_Problem statement_: Lines from the beginning of the entries up to and including the one with "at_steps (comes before" must be duplicated word for word; leave out all others.

** Opening Data under study block **

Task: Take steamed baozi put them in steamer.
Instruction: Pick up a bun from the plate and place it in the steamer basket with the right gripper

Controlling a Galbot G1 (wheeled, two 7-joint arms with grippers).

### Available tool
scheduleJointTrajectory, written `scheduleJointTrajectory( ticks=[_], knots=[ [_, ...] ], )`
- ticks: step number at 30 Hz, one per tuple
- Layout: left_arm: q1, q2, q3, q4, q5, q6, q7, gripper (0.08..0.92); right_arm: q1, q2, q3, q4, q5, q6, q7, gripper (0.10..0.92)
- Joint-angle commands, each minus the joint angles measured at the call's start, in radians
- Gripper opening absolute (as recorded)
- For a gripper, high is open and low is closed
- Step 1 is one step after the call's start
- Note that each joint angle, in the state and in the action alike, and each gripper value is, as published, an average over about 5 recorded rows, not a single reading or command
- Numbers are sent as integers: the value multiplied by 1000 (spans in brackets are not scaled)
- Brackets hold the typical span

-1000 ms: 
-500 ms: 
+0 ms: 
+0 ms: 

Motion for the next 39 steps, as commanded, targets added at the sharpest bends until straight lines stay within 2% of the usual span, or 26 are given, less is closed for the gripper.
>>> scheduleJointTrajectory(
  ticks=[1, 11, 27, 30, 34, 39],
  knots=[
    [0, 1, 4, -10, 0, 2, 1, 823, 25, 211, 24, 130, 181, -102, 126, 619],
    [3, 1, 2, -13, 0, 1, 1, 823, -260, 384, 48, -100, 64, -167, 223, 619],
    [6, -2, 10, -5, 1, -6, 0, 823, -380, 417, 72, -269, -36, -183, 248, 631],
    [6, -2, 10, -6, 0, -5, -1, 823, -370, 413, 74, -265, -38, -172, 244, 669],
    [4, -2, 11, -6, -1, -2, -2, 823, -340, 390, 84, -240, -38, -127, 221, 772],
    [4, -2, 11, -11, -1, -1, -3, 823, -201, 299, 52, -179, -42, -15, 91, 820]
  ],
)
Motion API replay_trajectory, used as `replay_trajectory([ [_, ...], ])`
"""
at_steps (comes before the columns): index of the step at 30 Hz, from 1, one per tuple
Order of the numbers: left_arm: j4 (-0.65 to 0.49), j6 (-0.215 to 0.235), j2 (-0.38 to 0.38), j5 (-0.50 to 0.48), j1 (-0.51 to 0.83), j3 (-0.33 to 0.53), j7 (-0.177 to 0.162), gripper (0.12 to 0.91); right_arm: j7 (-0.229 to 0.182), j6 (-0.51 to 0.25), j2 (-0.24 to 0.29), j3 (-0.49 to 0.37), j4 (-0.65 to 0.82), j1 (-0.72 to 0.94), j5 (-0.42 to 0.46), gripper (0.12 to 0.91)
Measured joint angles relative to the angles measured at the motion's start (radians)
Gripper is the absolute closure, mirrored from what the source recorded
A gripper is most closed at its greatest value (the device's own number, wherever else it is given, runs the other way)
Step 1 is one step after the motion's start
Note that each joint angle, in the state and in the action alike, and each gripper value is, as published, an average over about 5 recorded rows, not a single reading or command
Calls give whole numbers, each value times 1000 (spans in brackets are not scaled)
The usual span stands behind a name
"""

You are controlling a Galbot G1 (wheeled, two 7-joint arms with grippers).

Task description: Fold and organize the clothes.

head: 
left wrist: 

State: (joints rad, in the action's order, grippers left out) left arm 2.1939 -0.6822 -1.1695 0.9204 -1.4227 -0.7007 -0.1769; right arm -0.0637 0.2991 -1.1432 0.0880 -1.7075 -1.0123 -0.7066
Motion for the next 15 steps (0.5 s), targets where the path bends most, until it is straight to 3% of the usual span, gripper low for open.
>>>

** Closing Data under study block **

_Exercise result_:
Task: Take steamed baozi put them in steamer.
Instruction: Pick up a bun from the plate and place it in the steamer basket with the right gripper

Controlling a Galbot G1 (wheeled, two 7-joint arms with grippers).

### Available tool
scheduleJointTrajectory, written `scheduleJointTrajectory( ticks=[_], knots=[ [_, ...] ], )`
- ticks: step number at 30 Hz, one per tuple
- Layout: left_arm: q1, q2, q3, q4, q5, q6, q7, gripper (0.08..0.92); right_arm: q1, q2, q3, q4, q5, q6, q7, gripper (0.10..0.92)
- Joint-angle commands, each minus the joint angles measured at the call's start, in radians
- Gripper opening absolute (as recorded)
- For a gripper, high is open and low is closed
- Step 1 is one step after the call's start
- Note that each joint angle, in the state and in the action alike, and each gripper value is, as published, an average over about 5 recorded rows, not a single reading or command
- Numbers are sent as integers: the value multiplied by 1000 (spans in brackets are not scaled)
- Brackets hold the typical span

-1000 ms: 
-500 ms: 
+0 ms: 
+0 ms: 

Motion for the next 39 steps, as commanded, targets added at the sharpest bends until straight lines stay within 2% of the usual span, or 26 are given, less is closed for the gripper.
>>> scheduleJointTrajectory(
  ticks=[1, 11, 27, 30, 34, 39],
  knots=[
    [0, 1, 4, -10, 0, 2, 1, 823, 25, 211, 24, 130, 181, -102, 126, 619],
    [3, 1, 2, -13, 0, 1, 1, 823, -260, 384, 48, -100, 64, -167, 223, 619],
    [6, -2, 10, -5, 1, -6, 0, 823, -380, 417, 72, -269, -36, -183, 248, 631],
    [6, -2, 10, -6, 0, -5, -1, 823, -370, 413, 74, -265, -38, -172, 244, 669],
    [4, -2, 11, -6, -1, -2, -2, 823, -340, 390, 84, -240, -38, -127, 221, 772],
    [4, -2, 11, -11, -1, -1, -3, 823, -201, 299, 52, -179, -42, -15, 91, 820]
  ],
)
Motion API replay_trajectory, used as `replay_trajectory([ [_, ...], ])`
"""
at_steps (comes before the columns): index of the step at 30 Hz, from 1, one per tuple

The response to this exercise is now finished.